The simple answer to your question is that yes you can add access list 2 and keep access list 1. But the really correct answer to the question depends on how you will apply each of the ACL.

HTH

Rick

HTH

Rick

sany98 · ‎05-23-2018

Here is my next challenge

I have added two more of each to my lab setup: routers, switches an pc/laptops, and here is what i have done so far. All routers/pc have internet access, R2 and R3 using ip nat inside on serial ports to get access from R1. Everything works like it should, telnet, ping (from pc 1,2 and 3 to all switches and routers). However from my HomePC i can only telnet into R1 (192.168.1.88) and ping works also. What do i have to do to get the access to 192.168.2, 192.168.3 and 192.168.4 from my HomePC?

here is my static routing setup and the acl on R1:

ip route 0.0.0.0 0.0.0.0 192.168.1.254
ip route 11.0.0.0 255.0.0.0 11.0.0.1
ip route 12.0.0.0 255.0.0.0 12.0.0.2
ip route 192.168.4.0 255.255.255.0 11.0.0.1
ip route 192.168.3.0 255.255.255.0 12.0.0.2
!
access-list 1 permit any

sany98 · ‎05-23-2018

Is there anyone who can help me? I have tried back and forward with ip route and acl but I'm probably doing it wrong.

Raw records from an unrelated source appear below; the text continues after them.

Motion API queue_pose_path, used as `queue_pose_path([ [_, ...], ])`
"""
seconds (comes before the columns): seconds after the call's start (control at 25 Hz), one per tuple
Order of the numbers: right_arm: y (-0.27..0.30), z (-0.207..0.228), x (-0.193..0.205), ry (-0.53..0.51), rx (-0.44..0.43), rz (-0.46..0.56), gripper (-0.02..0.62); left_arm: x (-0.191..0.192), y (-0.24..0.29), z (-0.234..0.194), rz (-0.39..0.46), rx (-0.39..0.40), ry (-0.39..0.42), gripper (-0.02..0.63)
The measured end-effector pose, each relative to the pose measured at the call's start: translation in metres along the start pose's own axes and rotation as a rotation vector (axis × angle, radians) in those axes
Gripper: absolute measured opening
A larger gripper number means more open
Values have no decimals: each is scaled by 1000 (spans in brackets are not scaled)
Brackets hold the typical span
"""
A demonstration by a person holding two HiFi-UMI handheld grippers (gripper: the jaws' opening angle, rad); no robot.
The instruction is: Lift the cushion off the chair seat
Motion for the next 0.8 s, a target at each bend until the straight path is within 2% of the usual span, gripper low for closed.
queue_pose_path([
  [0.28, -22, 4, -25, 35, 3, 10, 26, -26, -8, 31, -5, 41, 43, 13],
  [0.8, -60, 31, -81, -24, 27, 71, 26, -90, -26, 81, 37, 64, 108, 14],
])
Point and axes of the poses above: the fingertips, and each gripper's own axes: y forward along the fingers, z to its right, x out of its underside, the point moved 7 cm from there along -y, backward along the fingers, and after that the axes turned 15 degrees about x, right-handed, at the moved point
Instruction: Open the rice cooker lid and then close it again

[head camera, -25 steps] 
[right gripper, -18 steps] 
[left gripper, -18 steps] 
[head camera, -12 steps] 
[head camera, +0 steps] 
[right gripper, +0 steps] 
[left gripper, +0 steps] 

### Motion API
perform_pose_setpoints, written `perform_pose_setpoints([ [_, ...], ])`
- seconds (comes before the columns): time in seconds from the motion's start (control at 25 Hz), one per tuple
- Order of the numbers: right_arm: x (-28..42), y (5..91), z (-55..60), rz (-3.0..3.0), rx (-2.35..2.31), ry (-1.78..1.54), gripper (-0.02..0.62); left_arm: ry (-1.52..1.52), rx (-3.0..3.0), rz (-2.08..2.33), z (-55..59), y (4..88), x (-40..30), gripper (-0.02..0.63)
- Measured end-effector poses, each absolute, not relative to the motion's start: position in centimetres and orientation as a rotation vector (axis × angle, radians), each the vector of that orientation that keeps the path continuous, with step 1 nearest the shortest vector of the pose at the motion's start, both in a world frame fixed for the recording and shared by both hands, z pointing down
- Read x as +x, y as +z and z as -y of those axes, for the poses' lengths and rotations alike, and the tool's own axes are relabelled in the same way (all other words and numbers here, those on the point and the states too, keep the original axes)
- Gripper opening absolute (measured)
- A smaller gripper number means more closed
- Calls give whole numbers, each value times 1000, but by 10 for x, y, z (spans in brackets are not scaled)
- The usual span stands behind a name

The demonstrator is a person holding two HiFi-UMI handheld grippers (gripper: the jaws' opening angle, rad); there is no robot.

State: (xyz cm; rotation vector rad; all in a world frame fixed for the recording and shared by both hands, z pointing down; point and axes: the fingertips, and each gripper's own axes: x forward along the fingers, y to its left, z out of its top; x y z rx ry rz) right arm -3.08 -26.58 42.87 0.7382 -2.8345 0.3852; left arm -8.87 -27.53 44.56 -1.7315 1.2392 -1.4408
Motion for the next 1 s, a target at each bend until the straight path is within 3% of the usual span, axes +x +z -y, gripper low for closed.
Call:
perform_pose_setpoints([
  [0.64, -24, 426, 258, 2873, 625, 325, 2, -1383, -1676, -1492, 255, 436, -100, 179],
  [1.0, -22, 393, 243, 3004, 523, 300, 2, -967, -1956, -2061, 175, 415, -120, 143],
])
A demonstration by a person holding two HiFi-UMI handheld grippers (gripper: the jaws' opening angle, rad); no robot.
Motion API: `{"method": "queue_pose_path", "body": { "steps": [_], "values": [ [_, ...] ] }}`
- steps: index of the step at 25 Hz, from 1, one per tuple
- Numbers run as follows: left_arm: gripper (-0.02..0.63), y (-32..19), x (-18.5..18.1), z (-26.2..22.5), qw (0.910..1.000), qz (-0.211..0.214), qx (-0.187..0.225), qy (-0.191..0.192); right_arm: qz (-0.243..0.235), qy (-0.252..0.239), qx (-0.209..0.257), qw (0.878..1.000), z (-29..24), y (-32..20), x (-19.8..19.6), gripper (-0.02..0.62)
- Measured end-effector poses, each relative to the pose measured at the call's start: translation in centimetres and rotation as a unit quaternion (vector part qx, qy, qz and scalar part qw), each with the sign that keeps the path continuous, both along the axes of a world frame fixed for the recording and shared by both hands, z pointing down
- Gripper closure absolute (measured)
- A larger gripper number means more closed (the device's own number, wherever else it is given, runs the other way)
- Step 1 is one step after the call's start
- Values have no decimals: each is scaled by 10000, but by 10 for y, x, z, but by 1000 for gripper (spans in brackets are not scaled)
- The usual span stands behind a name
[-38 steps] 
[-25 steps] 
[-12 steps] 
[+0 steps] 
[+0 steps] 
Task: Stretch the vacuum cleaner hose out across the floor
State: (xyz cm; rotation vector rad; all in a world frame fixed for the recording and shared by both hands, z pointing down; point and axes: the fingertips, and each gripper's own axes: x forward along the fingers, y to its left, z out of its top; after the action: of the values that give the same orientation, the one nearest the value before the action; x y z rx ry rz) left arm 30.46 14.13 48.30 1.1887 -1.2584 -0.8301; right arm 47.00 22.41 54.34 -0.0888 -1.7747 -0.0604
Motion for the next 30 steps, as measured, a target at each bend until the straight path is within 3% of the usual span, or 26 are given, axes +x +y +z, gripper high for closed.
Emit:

Georg Pauwen · ‎05-23-2018

Hello,

is this a Packet Tracer project ? If so, post the project (pkt) file (rename the .pkt to .jpg first, otherwise the system won't let you upload)...

sany98 · ‎05-23-2018

Hi

Its a real setup, with real routers, switches and laptops in my basement. Packet tracer is just for showing purpose and its not fully complete.

Richard Burts · ‎05-23-2018

Your new config changes mention networks 11.0.0.0 and 12.0.0.0. But I do not see them in your diagram. What are they? Where are they?

HTH

Rick

HTH

Rick

sany98 · ‎05-23-2018

Its serial connections between R2, R1 and R3. I have updated my screenshot a little. It should be enough now.